O Povo Português tem de entender que quem está sempre junto dele, tem necessidades humanas como ele. Há países onde é proibida a greve dos enfermeiros, como a Inglaterra.
São outros setores laborais que fazem greve em benefício dos enfermeiros. A Organização Internacional do Trabalho (OIT) recomenda, por sua vez Empregadores a facilitação nas negociações, para que os enfermeiros não se sintam motivados para formas de luta como a greve, comuns a outro tipo de trabalhadores, onde as consequências da greve não sejam tão gravosas e arriscadas.
Que tem feito o patronado do Estado, o maior empregador, quanto a esta recomendação?
Nada, pelo contrário, pratica uma petulância inadmissível.

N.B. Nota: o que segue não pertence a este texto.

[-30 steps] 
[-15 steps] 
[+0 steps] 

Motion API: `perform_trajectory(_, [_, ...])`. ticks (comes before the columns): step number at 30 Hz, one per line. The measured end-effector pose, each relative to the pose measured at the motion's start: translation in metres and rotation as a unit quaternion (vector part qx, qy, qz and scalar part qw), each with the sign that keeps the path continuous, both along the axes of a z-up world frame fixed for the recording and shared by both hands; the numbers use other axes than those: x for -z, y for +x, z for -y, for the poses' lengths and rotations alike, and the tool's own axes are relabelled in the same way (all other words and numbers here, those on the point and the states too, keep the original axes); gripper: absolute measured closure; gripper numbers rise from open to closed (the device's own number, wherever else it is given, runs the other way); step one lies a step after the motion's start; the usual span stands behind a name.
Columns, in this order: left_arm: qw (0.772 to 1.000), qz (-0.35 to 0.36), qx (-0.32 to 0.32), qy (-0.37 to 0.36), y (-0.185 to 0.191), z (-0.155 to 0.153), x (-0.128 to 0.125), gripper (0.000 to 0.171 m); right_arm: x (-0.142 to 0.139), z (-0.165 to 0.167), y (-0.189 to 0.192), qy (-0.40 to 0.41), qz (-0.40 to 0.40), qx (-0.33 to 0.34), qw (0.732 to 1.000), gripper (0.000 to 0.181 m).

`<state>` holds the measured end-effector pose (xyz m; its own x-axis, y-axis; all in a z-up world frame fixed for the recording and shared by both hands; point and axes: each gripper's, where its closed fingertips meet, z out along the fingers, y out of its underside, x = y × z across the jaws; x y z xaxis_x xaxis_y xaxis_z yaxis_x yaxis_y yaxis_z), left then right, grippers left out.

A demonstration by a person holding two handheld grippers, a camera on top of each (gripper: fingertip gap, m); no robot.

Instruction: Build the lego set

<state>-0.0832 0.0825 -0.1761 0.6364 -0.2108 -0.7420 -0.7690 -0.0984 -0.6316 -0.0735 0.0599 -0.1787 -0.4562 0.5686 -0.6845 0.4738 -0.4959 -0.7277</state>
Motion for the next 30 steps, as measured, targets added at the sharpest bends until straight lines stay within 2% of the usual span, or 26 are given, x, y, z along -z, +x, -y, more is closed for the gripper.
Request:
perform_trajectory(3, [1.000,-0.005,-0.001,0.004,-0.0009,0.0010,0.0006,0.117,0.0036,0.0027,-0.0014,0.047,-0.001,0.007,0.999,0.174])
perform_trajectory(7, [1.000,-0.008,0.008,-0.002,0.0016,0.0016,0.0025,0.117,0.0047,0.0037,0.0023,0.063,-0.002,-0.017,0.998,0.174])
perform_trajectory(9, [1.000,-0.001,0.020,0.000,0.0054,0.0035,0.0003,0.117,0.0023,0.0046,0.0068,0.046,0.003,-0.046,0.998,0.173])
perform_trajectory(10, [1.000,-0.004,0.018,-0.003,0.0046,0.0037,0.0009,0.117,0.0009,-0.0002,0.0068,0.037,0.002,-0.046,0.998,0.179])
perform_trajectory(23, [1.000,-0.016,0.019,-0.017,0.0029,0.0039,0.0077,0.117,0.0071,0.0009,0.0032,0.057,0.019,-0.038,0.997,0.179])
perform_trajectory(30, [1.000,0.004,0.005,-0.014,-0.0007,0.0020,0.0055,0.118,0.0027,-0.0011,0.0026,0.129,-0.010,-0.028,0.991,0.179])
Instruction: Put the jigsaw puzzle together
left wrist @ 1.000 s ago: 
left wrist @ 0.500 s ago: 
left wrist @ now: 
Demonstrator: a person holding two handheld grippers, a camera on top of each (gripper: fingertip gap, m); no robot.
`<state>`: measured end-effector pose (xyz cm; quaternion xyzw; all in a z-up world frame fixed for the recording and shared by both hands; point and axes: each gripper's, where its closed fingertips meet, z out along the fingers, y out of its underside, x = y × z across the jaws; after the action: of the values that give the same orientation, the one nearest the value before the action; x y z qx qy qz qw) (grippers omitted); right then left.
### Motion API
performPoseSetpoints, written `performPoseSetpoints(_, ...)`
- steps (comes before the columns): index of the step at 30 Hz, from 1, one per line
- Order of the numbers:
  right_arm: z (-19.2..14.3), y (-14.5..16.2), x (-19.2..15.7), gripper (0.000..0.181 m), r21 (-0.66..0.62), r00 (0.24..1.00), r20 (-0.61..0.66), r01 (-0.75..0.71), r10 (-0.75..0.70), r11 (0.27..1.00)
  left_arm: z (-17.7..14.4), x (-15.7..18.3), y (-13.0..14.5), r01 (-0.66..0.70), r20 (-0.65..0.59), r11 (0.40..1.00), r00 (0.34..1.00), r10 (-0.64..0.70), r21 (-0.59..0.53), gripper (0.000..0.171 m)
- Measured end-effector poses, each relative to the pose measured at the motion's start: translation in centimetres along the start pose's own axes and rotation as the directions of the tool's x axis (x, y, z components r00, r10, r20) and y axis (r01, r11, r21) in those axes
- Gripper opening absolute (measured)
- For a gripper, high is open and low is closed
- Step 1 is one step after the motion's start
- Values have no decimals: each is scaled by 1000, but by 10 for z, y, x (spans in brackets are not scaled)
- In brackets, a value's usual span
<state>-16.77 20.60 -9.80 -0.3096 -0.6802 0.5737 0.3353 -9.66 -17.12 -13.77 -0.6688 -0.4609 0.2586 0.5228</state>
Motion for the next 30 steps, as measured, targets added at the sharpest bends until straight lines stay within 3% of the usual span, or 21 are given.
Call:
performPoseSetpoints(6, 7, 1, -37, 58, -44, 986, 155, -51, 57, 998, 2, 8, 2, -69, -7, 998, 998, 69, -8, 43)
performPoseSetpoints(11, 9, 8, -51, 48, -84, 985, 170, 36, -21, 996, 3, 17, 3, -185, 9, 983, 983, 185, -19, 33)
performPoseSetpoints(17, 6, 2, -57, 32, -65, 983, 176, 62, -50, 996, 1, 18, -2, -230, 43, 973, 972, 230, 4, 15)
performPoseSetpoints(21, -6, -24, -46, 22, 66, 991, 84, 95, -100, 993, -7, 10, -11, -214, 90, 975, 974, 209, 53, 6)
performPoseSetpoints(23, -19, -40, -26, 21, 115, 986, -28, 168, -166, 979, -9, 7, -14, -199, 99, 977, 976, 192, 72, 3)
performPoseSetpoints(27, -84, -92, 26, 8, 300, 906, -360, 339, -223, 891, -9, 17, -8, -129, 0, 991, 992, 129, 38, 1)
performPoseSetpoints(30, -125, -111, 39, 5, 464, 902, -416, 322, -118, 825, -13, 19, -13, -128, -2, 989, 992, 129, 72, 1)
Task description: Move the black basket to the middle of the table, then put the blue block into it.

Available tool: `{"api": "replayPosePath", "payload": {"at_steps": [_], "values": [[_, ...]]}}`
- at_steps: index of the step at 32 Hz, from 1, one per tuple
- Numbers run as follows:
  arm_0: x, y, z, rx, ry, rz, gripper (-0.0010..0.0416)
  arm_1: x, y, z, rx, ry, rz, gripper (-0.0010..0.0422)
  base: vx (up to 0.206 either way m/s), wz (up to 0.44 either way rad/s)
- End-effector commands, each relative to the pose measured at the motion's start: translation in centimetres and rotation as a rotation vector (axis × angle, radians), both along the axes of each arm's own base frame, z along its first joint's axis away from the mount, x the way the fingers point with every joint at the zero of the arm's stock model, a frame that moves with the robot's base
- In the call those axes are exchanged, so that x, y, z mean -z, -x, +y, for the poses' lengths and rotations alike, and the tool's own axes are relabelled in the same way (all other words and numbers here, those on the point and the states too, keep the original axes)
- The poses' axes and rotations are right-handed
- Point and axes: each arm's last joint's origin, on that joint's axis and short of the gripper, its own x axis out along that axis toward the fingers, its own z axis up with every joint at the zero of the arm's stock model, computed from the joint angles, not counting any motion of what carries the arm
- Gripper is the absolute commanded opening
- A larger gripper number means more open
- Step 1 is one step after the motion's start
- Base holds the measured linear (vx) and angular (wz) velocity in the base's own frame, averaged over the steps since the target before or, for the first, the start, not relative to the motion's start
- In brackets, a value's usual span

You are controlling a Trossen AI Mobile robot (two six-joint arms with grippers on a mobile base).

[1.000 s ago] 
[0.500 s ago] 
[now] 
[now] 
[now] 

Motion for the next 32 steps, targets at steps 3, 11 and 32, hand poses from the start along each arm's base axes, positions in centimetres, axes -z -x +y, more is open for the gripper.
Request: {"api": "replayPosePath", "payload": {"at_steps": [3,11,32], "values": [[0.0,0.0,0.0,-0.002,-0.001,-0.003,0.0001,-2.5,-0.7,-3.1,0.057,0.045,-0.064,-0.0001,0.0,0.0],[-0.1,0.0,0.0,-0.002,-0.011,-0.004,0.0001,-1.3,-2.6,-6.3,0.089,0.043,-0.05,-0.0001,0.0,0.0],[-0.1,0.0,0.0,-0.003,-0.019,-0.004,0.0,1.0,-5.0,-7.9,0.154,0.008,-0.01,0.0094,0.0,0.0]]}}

O ano de 2020 é o ano do enfermeiro, e foi um ano em que mais do que nunca, foram heróis e imprescindíveis na luta contra a COVID-19. Que mensagem quer deixar a todos os enfermeiros?
A mensagem que deixamos aos enfermeiros é: A homenagem mundial a Florência Rouxinol – com o ano do enfermeiro pelo segundo centenário do nascimento morte de Florência -, enfermeira que iniciou o percurso da enfermagem moderna, na qual começou por reduzir com os seus métodos e técnica a mortalidade de 42, a dois por cento, nos soldados da guerra da Crimeia, erradicando as causas de morte, que eram a gangrena gasosa e erisipela, obtendo dois votos a favor e 98 contra, na Ordem dos médicos ingleses, pelos seus feitos.
Este ato deve inspirar a nossa ação, enquanto modelo e incentivar firmeza, na luta, como garantia de dias melhores, à semelhança do que os dois votos sim, conseguiram na carreira de Florência. Acima de tudo, os enfermeiros são insubstituíveis. E se eles acreditarem nesta realidade o Povo reconhecê-la-á, compensando-a dignamente.